DIRECTIONS FOR THIS TASK
Write out the records below from the first line through the line containing "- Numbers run", leaving out any pictures.

───

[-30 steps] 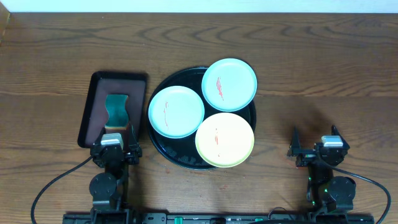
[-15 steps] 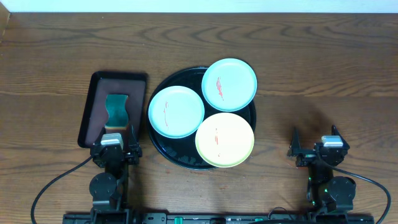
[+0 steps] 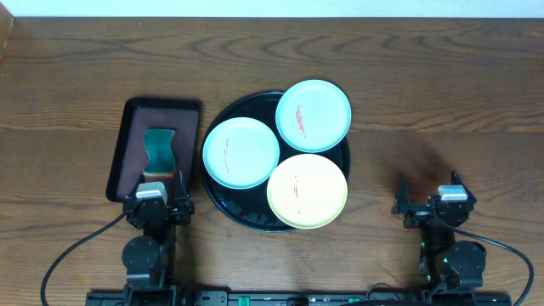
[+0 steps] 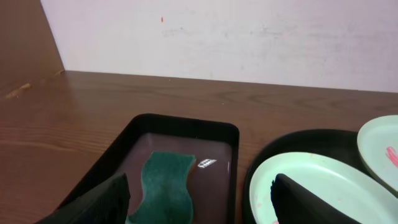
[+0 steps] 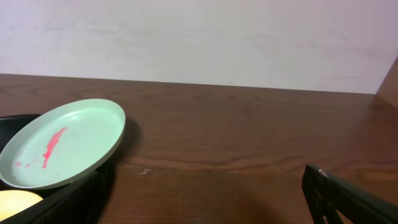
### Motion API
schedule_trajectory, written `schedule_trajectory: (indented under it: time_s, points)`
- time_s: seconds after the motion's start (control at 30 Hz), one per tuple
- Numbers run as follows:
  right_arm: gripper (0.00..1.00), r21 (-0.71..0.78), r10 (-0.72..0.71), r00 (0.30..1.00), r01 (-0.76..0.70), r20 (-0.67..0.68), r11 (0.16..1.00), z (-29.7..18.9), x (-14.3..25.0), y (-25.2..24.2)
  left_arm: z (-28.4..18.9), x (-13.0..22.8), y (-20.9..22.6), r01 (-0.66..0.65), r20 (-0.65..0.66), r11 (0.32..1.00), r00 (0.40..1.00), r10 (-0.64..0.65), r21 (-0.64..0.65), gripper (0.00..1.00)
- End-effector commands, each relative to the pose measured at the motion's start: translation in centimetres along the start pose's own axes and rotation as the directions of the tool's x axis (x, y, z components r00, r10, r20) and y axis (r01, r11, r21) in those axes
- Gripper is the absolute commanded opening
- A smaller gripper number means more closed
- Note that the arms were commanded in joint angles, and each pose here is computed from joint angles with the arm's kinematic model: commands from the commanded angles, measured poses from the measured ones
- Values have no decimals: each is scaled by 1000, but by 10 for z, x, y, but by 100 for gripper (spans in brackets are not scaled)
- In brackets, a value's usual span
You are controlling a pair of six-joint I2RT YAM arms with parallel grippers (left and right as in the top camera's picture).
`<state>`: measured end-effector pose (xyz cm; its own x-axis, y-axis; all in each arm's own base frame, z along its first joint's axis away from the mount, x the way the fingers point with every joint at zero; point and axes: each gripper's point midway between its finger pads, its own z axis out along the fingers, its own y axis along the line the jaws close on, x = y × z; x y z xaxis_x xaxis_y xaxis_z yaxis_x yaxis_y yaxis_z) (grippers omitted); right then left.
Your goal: Clean dirty plates on tray and stack at the side
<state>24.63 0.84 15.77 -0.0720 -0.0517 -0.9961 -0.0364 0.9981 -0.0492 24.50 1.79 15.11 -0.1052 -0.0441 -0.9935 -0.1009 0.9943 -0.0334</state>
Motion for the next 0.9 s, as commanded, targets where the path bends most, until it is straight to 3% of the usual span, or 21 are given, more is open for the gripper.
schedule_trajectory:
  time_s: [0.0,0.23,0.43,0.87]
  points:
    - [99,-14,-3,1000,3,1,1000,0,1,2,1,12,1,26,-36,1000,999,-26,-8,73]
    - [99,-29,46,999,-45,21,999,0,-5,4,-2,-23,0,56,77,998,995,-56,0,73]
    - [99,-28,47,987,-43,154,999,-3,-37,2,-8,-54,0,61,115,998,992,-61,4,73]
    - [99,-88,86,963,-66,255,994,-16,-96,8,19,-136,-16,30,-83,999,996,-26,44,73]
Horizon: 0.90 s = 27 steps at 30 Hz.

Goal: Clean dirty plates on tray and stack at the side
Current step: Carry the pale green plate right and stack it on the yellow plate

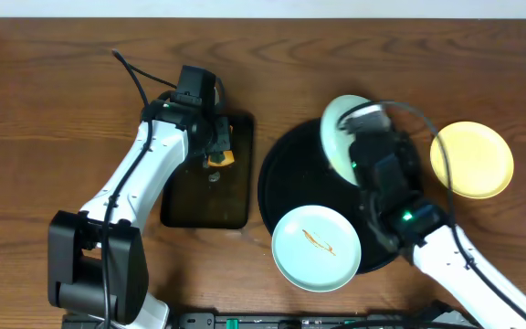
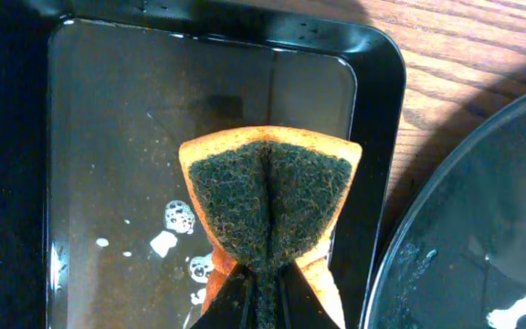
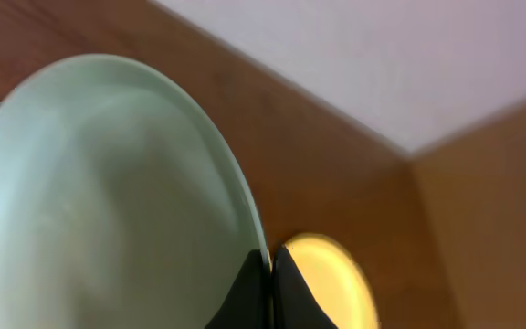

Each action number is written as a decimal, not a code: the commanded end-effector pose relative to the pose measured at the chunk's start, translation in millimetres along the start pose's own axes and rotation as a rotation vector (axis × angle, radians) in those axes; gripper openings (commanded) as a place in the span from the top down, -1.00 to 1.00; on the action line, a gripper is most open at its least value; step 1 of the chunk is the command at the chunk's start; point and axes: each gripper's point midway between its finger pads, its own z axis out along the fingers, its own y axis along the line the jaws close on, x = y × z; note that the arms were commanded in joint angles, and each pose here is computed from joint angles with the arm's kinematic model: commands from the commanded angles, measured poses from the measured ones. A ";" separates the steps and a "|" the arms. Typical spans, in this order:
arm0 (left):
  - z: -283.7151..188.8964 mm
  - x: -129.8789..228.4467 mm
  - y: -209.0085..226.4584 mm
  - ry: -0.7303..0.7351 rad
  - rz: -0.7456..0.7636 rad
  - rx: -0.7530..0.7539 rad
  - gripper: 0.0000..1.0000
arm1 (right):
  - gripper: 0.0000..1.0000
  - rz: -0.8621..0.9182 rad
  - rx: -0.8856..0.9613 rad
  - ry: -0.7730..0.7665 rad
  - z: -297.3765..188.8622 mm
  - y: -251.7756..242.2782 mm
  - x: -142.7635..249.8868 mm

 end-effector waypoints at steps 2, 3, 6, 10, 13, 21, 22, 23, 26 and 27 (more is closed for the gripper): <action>3.8 1.7 3.7 0.010 0.008 -0.011 0.85 | 0.98 0.391 0.003 0.167 31.9 -14.0 42.1; 3.8 1.7 3.6 0.010 0.008 -0.011 0.85 | 0.98 0.437 0.001 0.199 38.2 -16.8 51.0; 3.8 1.8 3.7 0.010 0.008 -0.011 0.85 | 0.98 0.563 0.000 0.269 54.0 -27.6 72.2; 3.8 2.0 3.7 0.011 0.008 -0.011 0.85 | 0.98 0.740 0.021 0.320 68.5 -53.3 94.5; 3.8 1.9 3.7 0.011 0.008 -0.011 0.85 | 0.98 0.859 0.053 0.353 76.6 -79.1 114.9; 4.1 2.4 3.9 0.012 0.008 -0.011 0.85 | 0.98 1.125 0.239 0.432 76.6 -145.0 177.7; 4.2 2.6 3.9 0.012 0.008 -0.012 0.85 | 0.98 1.149 0.251 0.432 76.2 -151.2 182.7; 4.5 3.0 4.1 0.014 0.008 -0.012 0.85 | 0.98 1.180 0.273 0.426 75.7 -161.6 189.6; 5.2 4.2 4.6 0.017 0.007 -0.013 0.85 | 0.85 1.209 0.308 0.414 74.6 -174.7 196.9; 5.3 4.4 4.7 0.017 0.007 -0.013 0.85 | 0.70 1.214 0.316 0.410 74.5 -177.4 198.1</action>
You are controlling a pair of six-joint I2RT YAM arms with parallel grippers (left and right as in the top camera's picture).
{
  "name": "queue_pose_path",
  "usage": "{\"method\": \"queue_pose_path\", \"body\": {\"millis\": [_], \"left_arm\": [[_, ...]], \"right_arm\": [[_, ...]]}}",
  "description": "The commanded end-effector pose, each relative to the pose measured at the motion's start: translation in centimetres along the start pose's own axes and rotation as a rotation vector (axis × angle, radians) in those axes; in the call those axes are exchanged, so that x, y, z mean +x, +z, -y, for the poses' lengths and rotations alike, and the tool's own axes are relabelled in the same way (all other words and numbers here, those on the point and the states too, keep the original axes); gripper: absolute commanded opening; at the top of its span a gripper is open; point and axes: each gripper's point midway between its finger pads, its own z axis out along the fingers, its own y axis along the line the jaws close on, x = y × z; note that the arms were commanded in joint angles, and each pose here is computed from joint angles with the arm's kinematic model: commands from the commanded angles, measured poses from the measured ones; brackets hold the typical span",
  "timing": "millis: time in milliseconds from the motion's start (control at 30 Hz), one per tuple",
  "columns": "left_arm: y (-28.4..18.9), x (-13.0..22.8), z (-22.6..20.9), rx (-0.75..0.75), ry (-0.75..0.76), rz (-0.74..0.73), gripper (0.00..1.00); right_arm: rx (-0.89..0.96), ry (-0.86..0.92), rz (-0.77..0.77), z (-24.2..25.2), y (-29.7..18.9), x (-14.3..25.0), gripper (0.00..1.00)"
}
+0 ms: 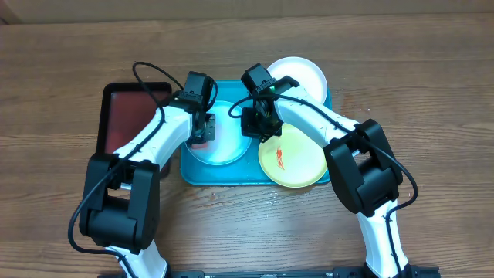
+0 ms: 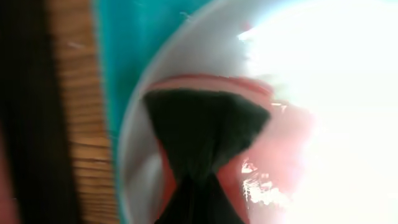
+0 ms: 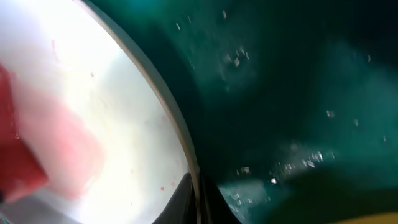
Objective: Clean dirty plates on tray and stack at the side
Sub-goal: 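Scrub the light-blue plate with the sponge while the right gripper holds it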
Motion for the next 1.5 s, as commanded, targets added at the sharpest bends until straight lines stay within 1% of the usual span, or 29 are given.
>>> {"method": "queue_pose_path", "body": {"millis": [0,67,167,267,367,433,500,600,767,833,867,967,1033,1100,1133,1200,1300,1333,1367,1467], "left_arm": [[-0.9,1.1,4.5,0.232,0.095,-0.062,0.04],[-1.1,1.7,5.3,0.284,0.101,-0.088,0.04],[-1.4,1.7,6.2,0.342,0.146,-0.080,0.04],[-1.3,0.2,6.1,0.326,0.156,-0.017,0.04],[-0.9,-2.2,4.6,0.219,0.136,0.081,0.04],[-0.7,-3.5,2.5,0.093,0.073,0.131,0.04],[-0.6,-3.9,0.6,-0.019,0.010,0.153,0.04],[-0.6,-2.9,-0.8,-0.091,-0.034,0.116,0.04],[-0.5,1.1,-1.3,-0.107,-0.060,-0.045,0.04],[-0.6,2.7,-0.3,-0.046,-0.035,-0.117,0.04],[-0.6,3.3,0.7,0.016,-0.001,-0.147,0.04],[-1.6,4.4,5.3,0.306,0.141,-0.194,0.04],[-2.7,4.7,8.1,0.491,0.207,-0.190,0.04],[-3.5,4.4,9.5,0.585,0.215,-0.174,0.04],[-3.5,4.1,9.7,0.592,0.211,-0.162,0.04],[-3.1,3.2,9.4,0.559,0.181,-0.135,0.04],[-1.9,1.6,7.5,0.420,0.104,-0.087,0.04],[-1.4,1.1,6.5,0.352,0.072,-0.068,0.04],[-0.9,0.5,4.9,0.249,0.022,-0.046,0.04],[-0.3,-0.3,0.7,0.004,-0.097,0.003,0.05]], "right_arm": [[0.049,-0.071,-0.125,1.1,2.8,3.3,0.04],[0.025,-0.114,-0.158,0.5,2.9,4.2,0.04],[0.019,-0.143,-0.183,0.0,2.9,5.1,0.04],[0.018,-0.152,-0.181,-0.3,3.0,5.3,0.04],[0.017,-0.153,-0.177,-0.4,3.1,5.2,0.04],[0.015,-0.154,-0.174,-0.4,3.1,5.1,0.04],[0.012,-0.156,-0.168,-0.5,3.1,5.0,0.04],[0.011,-0.158,-0.160,-0.5,3.1,4.8,0.04],[0.007,-0.160,-0.155,-0.6,3.1,4.7,0.04],[0.007,-0.160,-0.153,-0.7,3.1,4.6,0.04],[0.006,-0.160,-0.154,-0.7,3.1,4.6,0.04],[0.007,-0.156,-0.153,-0.7,3.1,4.6,0.04],[0.006,-0.157,-0.153,-0.7,3.1,4.6,0.04],[0.007,-0.157,-0.154,-0.7,3.1,4.6,0.04],[0.007,-0.156,-0.154,-0.6,3.1,4.6,0.04],[0.007,-0.156,-0.154,-0.7,3.1,4.7,0.04],[0.009,-0.156,-0.157,-0.6,3.1,4.7,0.04],[0.009,-0.155,-0.157,-0.6,3.1,4.7,0.04],[0.009,-0.155,-0.157,-0.6,3.1,4.7,0.04],[0.009,-0.155,-0.157,-0.6,3.1,4.7,0.04]]}}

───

FINAL ANSWER
[-30 steps] 
[-15 steps] 
[+0 steps] 
[+0 steps] 
[+0 steps] 
### Motion API
schedule_trajectory, written `schedule_trajectory: (indented under it: time_s, points)`
- time_s: seconds after the motion's start (control at 30 Hz), one per tuple
- Numbers run as follows:

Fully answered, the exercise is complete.